ByteDance Releases UNO: Extending Generation Capabilities from Less to More
ByteDance Creative Intelligence team recently released a universal image generation framework called UNO, which is built on the core concept of “Less-to-More Generalization” and unlocks greater controllability through in-context generation, achieving high-quality image generation from single to multiple subjects.
The UNO framework provides content creators with more flexible and powerful tools, enabling precise control in complex scenes while maintaining the characteristics of multiple objects, making AI-generated images more aligned with creators’ intentions.
Key Challenges Addressed
Traditional AI image generation models face two major challenges when handling scenes with multiple specific objects:
- Data Scalability Issue: Expanding from single-subject datasets to multi-subject datasets is particularly difficult, as high-quality, multi-angle, subject-consistent paired data is hard to acquire at scale
- Subject Extensibility Issue: Existing methods mainly focus on single-subject generation and struggle to adapt to the complex requirements of multi-subject scenarios
UNO resolves these issues through unique approaches, achieving more consistent and controllable image generation results.

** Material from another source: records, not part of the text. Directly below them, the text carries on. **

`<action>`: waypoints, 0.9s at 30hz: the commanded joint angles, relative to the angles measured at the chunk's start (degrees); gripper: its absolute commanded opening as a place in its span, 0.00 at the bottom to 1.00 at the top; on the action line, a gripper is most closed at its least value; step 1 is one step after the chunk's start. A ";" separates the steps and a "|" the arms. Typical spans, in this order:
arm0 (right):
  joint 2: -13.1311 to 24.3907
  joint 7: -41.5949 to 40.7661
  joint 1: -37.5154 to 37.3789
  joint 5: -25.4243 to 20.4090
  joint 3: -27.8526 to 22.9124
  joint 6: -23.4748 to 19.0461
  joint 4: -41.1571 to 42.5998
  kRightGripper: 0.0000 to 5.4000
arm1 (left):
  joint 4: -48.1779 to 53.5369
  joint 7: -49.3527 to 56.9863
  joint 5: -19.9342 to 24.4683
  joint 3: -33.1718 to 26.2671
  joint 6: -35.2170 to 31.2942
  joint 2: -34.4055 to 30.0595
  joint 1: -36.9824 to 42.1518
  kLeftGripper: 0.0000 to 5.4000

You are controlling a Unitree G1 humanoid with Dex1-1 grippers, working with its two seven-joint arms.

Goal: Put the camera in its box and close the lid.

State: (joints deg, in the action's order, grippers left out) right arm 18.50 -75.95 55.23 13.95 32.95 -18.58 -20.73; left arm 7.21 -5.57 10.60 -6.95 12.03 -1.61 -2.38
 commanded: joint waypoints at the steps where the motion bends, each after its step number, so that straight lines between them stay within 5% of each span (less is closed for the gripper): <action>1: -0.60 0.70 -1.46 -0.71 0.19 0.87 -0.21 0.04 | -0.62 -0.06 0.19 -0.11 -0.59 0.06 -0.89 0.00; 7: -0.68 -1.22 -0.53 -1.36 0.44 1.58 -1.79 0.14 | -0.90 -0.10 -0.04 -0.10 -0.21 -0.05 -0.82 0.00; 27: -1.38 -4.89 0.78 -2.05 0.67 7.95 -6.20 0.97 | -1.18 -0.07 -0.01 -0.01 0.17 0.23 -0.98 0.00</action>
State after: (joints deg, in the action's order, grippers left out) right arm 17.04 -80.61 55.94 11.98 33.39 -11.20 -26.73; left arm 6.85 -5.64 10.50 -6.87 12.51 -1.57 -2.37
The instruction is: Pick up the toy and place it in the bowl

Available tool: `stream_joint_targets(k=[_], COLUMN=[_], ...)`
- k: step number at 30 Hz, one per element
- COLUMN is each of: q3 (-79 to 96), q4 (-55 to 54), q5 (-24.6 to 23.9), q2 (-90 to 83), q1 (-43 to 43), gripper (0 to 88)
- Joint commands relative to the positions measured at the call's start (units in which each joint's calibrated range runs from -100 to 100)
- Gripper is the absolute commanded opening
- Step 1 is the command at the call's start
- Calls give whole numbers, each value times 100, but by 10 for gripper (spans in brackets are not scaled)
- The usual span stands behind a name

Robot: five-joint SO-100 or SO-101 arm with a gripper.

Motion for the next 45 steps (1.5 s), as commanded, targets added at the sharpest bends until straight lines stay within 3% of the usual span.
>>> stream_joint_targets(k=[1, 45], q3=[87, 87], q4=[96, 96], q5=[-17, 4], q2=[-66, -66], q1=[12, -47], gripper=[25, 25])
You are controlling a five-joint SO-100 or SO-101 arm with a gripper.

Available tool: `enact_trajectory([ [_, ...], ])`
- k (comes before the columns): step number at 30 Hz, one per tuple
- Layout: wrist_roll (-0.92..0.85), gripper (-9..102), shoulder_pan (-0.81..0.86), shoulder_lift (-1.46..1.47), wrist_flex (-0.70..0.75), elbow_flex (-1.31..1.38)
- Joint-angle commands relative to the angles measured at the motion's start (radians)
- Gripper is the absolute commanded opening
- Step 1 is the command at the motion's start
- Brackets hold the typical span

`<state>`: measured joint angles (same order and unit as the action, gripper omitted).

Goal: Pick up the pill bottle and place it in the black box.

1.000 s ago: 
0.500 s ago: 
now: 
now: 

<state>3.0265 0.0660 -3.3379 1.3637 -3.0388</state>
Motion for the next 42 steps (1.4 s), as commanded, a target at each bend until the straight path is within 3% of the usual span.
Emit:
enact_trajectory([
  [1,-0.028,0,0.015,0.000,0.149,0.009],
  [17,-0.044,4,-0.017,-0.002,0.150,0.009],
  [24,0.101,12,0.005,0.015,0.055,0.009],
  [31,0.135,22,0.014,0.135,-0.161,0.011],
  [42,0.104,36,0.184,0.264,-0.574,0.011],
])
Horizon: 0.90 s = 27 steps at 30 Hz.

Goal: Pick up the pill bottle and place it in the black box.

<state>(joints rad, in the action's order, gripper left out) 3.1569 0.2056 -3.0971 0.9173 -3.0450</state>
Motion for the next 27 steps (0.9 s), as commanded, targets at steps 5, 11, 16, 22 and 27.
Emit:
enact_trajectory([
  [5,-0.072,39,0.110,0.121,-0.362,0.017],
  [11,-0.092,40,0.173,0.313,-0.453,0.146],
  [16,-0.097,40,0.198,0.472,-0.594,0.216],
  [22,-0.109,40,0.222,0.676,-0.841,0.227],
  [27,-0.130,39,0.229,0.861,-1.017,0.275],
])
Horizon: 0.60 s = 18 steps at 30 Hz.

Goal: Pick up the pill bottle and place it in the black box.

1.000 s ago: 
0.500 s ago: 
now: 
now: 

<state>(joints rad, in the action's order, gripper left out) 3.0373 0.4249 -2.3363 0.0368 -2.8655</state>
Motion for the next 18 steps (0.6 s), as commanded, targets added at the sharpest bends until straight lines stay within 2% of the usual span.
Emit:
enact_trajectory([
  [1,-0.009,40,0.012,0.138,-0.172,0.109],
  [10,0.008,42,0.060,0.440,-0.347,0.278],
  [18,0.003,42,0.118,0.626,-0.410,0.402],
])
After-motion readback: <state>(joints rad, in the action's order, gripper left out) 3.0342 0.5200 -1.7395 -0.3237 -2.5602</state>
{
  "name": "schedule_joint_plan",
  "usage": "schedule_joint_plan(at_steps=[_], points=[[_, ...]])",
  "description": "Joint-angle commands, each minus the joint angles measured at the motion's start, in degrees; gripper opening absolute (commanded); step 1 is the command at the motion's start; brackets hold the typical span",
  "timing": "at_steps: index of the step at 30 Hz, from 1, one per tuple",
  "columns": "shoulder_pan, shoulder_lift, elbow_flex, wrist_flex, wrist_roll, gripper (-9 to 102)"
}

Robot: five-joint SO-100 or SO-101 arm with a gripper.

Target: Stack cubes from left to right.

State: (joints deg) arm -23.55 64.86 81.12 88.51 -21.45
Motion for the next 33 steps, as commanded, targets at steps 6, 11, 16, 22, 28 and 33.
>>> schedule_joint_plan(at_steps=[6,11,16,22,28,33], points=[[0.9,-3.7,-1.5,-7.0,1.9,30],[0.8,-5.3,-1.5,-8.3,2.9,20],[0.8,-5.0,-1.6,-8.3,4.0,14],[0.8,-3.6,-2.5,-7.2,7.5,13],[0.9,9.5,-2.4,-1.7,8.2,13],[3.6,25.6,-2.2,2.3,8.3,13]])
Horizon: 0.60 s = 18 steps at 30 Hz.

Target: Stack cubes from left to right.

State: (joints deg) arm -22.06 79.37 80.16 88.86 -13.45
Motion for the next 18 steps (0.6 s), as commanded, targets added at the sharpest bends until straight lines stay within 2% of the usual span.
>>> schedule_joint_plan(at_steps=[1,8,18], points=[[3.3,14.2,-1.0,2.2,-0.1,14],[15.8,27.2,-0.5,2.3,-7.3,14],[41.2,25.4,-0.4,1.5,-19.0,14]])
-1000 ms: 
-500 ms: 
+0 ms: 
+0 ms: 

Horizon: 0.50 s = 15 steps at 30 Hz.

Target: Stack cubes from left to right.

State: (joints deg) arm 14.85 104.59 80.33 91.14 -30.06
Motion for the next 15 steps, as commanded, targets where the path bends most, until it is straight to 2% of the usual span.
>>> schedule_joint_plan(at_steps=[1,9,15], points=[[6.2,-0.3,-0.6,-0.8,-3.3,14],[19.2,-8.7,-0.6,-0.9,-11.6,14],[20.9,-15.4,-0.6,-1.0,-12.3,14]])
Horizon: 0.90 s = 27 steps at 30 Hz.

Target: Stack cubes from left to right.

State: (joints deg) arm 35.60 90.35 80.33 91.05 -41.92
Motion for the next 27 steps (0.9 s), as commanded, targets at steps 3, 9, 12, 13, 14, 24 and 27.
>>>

Technical Principles Explained
UNO framework introduces two key technical innovations:
-
Progressive Cross-modal Alignment: A two-stage training strategy
- First Stage: Fine-tuning a pretrained T2I model using in-context generated single-subject data, transforming it into an S2I (Subject-to-Image) model
- Second Stage: Further training with generated multi-subject data pairs to enhance the model’s capability in handling complex scenes
-
Universal Rotary Position Embedding (UnoPE): A special position encoding technique that effectively resolves attribute confusion issues when extending visual subject control, enabling the model to accurately distinguish and maintain the characteristics of multiple subjects
High-Consistency Data Synthesis Pipeline
One of UNO’s major innovations is its high-consistency data synthesis pipeline:
- Leveraging the Inherent In-Context Generation Capabilities of Diffusion Transformers: Fully utilizing the potential of current diffusion models
- Generating High-Consistency Multi-Subject Paired Data: Ensuring training data quality and consistency through specific data generation strategies
- Iterative Training Process: Progressively evolving from text-to-image models to complex models handling multiple image conditions
This approach not only solves the challenge of data acquisition but also improves the quality and consistency of generation results.
Practical Application Scenarios
The UNO model demonstrates diverse practical capabilities, applicable to:
- Multi-Subject Customized Generation: Placing multiple specific objects in the same scene while maintaining their individual characteristics
- Virtual Try-On and Product Display: Showcasing specific products or services in different environments
- Brand Customized Content: Integrating brand elements into various scenes while maintaining brand consistency
- Creative Design and Content Production: Providing designers and content creators with richer creative possibilities
Generalization Capabilities
The UNO model demonstrates powerful generalization capabilities, unifying various tasks:
- Single-Subject to Multi-Subject Transfer: Expanding from simple scenes to complex scenarios
- Adaptation to Different Styles: Adapting to different style requirements while maintaining subject characteristics
- Integration of Multiple Creative Tasks: One model handling tasks that previously required multiple specialized models
Online Experience
You can personally experience UNO’s powerful capabilities through the following interface:
Technical Parameters and Open Source Information
The UNO model is developed based on FLUX.1 and open-sourced by the ByteDance team, including training code, inference code, and model weights.
The project is available on GitHub, allowing researchers and developers to freely access and use the technology. The project code follows the Apache 2.0 license, while the model weights are released under the CC BY-NC 4.0 license. It’s worth noting that any models related to the FLUX.1-dev base model must comply with the original license terms.